Hopefully, after you talk about your resentment, your partner will be willing to make improvements too. If so, practice forgiveness. Both of you have to let go of grudges to repair the relationship. Everyone makes mistakes. Everyone has flaws. Although it may be difficult, you both have to show each other and yourselves grace.

Work together.
You know, compromise. Say, for instance, you’re ticked off that your partner gets to use their spare money however they like while you always use yours for household items. Or maybe your babe feels a little frosty because the family always visits your hometown for holidays. Have a discussion and find a happy medium.

Put in time and effort.
Resentment doesn’t happen overnight; neither will the healing journey, says Smith. “It’s not easy, but it’s definitely possible if both people are willing to work through it,” she says.

See a therapist.
“Sometimes you’re too close to the situation and it’s hard to communicate effectively without professional help,” Smith says.

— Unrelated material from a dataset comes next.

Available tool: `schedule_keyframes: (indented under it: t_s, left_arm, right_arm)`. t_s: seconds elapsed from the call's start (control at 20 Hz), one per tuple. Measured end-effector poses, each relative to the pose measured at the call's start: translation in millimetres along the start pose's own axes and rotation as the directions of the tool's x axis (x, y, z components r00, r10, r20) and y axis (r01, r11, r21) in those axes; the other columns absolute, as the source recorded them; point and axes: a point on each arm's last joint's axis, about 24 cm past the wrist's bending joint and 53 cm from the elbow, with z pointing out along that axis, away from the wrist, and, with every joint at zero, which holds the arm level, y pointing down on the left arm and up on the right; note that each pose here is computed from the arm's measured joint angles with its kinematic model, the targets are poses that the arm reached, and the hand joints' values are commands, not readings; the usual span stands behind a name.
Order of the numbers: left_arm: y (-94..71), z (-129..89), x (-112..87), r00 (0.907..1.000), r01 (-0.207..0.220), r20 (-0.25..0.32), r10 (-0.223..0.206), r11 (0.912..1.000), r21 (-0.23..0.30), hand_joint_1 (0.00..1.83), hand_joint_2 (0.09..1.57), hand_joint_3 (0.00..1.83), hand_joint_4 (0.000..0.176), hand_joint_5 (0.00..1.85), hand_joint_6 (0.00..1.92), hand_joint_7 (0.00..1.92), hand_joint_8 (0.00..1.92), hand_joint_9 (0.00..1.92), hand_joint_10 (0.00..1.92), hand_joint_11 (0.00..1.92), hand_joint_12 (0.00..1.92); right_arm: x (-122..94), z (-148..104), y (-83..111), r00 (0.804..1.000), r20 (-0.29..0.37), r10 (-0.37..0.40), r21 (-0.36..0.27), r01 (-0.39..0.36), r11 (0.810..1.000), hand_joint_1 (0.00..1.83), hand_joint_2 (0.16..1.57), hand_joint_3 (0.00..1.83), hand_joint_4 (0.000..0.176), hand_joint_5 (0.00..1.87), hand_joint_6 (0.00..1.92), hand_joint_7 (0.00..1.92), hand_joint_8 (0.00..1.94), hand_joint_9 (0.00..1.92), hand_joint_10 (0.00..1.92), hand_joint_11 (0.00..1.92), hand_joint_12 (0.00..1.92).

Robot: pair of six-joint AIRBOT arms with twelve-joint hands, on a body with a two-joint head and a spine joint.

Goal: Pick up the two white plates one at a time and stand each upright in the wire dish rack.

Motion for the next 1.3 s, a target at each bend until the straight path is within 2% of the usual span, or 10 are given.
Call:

Whether you’re feeling resentful, it’s your spouse or it’s ping-ponging between the two of you, she recommends reaching out to someone sooner rather than letting the resentment fester and continue to grow.

Unfortunately, sometimes resentment can build up so much that the relationship can’t overcome it. If the two of you have tried your hardest and the resentment isn’t improving (or one or both are unwilling to even try), Smith says that may be a sign to reevaluate the relationship.